Exercise - Copy all lines in the data that contain the string "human".

(Excerpts from a dataset)
-- Opening Marker --
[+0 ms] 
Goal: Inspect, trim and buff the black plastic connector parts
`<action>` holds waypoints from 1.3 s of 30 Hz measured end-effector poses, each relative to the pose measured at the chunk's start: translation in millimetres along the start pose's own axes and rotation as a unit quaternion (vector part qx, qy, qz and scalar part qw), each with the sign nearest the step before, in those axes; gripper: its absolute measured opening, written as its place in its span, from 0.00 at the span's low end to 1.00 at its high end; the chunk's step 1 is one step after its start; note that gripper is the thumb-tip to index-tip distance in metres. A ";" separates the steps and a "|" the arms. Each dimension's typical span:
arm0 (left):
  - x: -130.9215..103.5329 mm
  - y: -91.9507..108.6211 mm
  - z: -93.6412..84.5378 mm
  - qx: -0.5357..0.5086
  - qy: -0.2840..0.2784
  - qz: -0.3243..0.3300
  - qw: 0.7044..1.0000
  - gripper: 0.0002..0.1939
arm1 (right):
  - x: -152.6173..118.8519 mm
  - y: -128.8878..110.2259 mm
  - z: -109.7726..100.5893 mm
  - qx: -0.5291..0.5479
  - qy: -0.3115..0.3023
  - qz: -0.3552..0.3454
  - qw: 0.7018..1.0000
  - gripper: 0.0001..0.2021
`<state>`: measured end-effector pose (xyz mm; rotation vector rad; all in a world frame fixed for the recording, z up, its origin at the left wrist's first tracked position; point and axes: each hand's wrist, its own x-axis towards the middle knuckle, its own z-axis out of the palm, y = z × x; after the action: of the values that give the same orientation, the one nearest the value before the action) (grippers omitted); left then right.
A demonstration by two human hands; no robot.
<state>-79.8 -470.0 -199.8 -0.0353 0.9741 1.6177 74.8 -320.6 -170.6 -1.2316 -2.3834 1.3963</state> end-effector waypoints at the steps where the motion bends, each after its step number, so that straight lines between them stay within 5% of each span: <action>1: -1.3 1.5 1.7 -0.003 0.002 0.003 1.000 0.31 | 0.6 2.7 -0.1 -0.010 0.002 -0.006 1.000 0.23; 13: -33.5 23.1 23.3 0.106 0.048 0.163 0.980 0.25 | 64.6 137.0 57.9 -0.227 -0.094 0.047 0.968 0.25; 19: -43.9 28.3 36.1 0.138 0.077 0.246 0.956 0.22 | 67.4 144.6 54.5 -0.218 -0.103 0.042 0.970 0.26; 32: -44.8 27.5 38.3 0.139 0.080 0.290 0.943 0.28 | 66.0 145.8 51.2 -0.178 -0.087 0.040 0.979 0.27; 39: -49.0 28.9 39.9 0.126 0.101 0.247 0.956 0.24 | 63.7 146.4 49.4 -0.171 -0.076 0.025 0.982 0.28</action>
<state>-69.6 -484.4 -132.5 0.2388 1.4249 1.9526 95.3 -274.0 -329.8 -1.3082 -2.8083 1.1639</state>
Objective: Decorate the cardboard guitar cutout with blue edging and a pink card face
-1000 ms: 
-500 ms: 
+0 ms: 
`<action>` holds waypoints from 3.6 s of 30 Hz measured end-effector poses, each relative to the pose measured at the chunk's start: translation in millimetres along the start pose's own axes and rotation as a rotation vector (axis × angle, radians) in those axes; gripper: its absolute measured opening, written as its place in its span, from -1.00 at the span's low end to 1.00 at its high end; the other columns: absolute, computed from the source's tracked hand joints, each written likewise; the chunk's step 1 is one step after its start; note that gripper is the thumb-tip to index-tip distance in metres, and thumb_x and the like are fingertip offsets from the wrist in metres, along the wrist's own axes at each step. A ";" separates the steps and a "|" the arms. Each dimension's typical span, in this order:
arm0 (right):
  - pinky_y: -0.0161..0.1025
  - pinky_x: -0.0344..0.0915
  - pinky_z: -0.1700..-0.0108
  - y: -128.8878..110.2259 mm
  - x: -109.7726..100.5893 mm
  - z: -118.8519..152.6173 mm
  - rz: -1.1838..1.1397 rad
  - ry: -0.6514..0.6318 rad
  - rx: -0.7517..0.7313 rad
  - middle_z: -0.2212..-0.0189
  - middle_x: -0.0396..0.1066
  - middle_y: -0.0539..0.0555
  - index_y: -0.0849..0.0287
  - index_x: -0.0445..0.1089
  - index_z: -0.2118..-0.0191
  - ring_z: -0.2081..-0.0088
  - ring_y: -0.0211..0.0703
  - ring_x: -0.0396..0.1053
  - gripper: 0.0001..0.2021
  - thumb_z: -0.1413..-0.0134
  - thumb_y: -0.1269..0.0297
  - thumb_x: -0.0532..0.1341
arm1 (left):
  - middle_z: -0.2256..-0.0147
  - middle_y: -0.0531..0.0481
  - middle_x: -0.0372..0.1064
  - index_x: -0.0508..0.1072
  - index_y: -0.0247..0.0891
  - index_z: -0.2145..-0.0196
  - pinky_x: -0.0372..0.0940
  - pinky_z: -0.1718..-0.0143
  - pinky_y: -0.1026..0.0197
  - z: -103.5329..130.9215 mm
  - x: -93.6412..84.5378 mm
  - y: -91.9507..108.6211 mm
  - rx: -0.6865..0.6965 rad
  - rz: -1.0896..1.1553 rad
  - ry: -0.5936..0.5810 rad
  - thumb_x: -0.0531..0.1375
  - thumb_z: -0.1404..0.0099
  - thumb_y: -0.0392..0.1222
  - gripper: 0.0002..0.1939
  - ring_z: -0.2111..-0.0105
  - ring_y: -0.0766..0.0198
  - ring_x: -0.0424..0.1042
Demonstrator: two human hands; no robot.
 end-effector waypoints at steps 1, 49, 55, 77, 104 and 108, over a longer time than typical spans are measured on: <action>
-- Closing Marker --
Answer to this task -
A demonstration by two human hands; no robot.
Demonstrator: two human hands; no robot.

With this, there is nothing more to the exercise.